Maria de Araújo é fruto “de um cruzamento das duas raças mais detestáveis, não pode deixar de ser, em todos os sentidos, uma hibridez horrível […], sendo seu pai […] um negro e [sua mãe] uma cabra [mestiça]”. Essa é apenas uma das formas usadas para descrever Maria de Araújo encontrada nos documentos oficiais.

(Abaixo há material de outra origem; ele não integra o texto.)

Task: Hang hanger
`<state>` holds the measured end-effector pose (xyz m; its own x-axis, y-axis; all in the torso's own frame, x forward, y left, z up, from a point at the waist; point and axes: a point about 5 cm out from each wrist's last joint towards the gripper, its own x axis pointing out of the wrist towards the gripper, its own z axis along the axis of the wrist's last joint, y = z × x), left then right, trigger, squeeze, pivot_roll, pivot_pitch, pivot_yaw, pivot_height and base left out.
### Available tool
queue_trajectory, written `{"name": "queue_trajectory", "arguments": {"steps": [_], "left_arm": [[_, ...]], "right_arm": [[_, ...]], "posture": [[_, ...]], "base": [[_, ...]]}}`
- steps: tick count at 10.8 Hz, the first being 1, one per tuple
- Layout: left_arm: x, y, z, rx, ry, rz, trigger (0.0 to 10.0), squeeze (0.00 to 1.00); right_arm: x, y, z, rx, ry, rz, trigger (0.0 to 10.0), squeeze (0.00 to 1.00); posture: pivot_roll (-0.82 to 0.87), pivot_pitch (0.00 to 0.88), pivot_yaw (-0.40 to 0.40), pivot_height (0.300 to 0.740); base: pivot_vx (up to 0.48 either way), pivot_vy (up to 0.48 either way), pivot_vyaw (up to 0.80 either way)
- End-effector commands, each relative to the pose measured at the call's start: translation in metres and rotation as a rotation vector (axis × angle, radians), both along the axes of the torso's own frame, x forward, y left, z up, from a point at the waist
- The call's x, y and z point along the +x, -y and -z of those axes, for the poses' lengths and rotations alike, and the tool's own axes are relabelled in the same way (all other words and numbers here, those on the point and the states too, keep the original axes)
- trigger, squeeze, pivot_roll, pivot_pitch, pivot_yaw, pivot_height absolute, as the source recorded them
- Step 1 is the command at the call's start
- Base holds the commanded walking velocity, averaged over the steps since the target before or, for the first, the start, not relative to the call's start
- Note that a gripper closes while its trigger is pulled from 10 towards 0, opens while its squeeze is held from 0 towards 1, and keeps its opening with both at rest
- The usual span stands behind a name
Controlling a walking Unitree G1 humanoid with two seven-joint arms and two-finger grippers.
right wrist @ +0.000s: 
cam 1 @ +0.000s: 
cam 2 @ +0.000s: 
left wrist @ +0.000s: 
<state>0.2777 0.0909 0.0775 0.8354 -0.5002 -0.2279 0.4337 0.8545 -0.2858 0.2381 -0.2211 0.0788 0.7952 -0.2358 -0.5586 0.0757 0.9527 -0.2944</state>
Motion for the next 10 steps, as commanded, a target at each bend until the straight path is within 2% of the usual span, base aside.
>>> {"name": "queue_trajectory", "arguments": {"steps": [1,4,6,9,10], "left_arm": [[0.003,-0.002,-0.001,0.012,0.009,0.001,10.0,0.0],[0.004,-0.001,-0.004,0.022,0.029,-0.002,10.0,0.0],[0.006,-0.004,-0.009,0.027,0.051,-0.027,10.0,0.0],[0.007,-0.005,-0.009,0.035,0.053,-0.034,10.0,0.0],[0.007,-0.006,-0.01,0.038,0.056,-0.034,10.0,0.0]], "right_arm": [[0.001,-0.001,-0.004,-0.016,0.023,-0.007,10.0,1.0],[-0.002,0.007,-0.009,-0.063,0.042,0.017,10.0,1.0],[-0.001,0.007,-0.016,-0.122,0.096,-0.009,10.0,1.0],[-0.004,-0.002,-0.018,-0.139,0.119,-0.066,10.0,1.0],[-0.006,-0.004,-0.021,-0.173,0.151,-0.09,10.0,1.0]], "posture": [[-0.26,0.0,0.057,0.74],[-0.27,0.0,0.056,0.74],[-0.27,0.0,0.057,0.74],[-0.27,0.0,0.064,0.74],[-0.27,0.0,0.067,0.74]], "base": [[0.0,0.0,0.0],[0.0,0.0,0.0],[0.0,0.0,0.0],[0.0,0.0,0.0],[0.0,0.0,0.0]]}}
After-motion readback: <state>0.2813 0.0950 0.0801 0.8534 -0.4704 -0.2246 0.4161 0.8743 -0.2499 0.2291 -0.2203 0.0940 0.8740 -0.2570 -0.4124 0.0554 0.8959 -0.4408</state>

De fato, a dita feiura de Maria de Araújo (explicada pela cor de sua pele e seus traços negróides) chega a ser uma das justificativas para o suposto charlatanismo da beata (“Jesus não se manifestaria naquele lugar, nessa mulher tão feia”). Esse parece o real motivo da negativa da Cúria: o racismo atrelado ao machismo. É dessa forma que você enxerga o desfecho da beata?
Quando o padre francês Auguste Chevalier diz: “Deus não deixaria a França para obrar milagres no Brasil!”, talvez, ele pensasse: “a Igreja não deixaria de produzir santas brancas para produzir uma santa negra”.
Entender Maria como uma mulher negra dentro de uma sociedade branca, racista e cisheterocentrada é importantíssimo para entendermos também a recusa imediata da Igreja em aceitar que ela era capaz de produzir os milagres atribuídos a ela. Não é uma coincidência que o primeiro fenômeno público do sangramento da hóstia tenha acontecido pouco depois da abolição da escravatura no Brasil e da separação entre a Igreja e o Estado que culminou com a Proclamação da República.
A hostilidade da Diocese Cearense e da Congregação para a Doutrina da Fé foi uma manifestação da imposição civilizatória da branquitude europeia. O contexto não permitia que essas instituições simpatizassem com a imagem de uma santa negra, daí também as inúmeras tentativas de reduzi-la aos adjetivos: doente, bêbada ou histérica.
No meu trabalho, eu não trato, especificamente, das relações entre raça e gênero, e também não acredito que seja um trabalho definitivo, ao contrário, há muito o que ser estudado, pois Maria é uma personagem complexa e multifacetada. Sua História representa, certamente, a história de muitas mulheres negras e pobres que não puderam exercer sua espiritualidade e, por isso, foram punidas pela Igreja.